On Jan. 30, the Biden administration announced
it would be officially ending the federal public health emergency (PHE) on May 11.
The federal government has authorized this public health emergency for 90-day periods going back to Jan. 31, 2020. The PHE has been used to authorize both blanket and individual waivers that have allowed for crucial regulatory flexibilities, including:
While Congress has fortunately acted to extend some of these flexibilities, others are expected to end absent further announcements by CMS or actions by Congress. Below are a number of impacts WHA is tracking.
- Medicare Telehealth & Hospital at Home Flexibilities already extended through 2024 – Due to Congress passing and President Biden signing legislation last December, two key flexibilities that WHA made advocacy priorities and that will continue after the PHE ends are Medicare telehealth coverage and the Acute Hospital Care at Home program. These will continue through at least the end of 2024.
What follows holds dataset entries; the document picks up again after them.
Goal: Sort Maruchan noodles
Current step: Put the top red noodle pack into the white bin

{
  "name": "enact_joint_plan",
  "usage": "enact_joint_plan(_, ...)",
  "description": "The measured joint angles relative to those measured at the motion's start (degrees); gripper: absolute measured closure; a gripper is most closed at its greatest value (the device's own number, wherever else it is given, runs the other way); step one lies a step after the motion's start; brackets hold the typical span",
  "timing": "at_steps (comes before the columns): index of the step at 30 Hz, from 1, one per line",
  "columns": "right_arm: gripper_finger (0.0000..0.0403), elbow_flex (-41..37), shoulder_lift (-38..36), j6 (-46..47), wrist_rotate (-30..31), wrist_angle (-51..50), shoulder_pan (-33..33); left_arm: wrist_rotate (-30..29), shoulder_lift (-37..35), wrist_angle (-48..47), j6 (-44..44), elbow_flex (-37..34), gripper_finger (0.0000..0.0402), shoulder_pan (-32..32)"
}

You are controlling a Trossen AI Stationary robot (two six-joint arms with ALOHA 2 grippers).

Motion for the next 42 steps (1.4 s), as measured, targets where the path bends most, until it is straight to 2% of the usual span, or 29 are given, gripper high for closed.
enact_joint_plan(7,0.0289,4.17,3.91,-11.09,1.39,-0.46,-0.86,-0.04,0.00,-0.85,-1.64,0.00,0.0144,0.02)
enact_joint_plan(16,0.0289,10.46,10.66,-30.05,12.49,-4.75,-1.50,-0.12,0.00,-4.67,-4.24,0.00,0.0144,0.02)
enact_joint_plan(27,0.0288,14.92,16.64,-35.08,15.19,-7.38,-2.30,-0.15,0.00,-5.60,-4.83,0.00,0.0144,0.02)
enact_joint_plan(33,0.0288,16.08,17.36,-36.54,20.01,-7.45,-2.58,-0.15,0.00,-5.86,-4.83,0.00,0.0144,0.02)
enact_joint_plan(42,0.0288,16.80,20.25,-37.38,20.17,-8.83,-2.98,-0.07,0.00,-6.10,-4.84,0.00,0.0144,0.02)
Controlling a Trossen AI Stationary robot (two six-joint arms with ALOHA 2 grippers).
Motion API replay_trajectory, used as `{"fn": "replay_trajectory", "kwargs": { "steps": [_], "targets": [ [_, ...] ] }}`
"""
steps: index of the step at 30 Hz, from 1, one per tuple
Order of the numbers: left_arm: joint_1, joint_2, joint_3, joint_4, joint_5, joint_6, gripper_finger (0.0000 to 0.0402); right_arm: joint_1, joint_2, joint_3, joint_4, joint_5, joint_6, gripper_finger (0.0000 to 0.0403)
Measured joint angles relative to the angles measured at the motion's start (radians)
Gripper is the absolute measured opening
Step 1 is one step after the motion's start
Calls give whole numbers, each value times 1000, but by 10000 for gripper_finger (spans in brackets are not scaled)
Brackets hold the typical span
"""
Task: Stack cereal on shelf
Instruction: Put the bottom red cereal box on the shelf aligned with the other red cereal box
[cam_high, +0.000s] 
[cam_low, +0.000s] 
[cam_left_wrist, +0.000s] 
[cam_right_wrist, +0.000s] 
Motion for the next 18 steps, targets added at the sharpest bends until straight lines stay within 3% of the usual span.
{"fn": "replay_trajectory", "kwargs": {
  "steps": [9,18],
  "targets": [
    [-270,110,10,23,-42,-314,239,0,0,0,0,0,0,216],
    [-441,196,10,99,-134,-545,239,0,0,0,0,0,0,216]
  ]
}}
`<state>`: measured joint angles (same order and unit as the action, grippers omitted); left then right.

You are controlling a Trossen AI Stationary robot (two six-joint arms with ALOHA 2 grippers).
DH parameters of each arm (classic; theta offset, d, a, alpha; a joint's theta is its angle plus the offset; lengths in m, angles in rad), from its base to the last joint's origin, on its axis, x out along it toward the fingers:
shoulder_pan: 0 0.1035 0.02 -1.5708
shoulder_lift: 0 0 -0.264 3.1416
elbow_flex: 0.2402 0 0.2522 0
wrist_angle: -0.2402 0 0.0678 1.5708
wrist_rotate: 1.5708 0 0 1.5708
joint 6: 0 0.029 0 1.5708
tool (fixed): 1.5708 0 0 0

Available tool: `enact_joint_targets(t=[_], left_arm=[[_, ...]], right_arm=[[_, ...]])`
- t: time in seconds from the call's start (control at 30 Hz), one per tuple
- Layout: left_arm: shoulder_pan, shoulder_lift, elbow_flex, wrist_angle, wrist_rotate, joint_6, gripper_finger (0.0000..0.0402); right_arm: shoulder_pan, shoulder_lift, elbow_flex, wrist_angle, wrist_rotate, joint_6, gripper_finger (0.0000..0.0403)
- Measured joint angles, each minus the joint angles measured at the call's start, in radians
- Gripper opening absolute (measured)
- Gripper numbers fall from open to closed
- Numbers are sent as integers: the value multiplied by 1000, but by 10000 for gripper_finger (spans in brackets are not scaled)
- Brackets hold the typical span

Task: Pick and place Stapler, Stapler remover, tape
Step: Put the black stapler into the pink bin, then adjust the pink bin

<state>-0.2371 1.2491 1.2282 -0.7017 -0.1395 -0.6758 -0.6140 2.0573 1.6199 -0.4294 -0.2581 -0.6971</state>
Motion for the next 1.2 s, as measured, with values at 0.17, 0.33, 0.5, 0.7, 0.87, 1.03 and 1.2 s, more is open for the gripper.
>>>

- Medicare Blanket Waiver Flexibilities slated to end – The Medicare blanket waivers authorized by CMS were contingent on the PHE and without further action by Congress and/or announcements by CMS, these flexibilities are expected to end. WHA was out in Washington DC in early December urging Congress to extend a number of these flexibilities that members have told us are critical while hospitals continue to experience extreme workforce shortages. While the telehealth and hospital at home flexibilities have been extended we are still advocating for an extension of the 96-hour CAH rule and 3-day prior hospitalization for SNF coverage.
- Non-blanket waivers and other flexibilities – In addition to the blanket waivers that did not require specific approval, CMS and Wisconsin Department of Health Services (DHS) approved waivers and provided other flexibilities to individual hospitals during the PHE.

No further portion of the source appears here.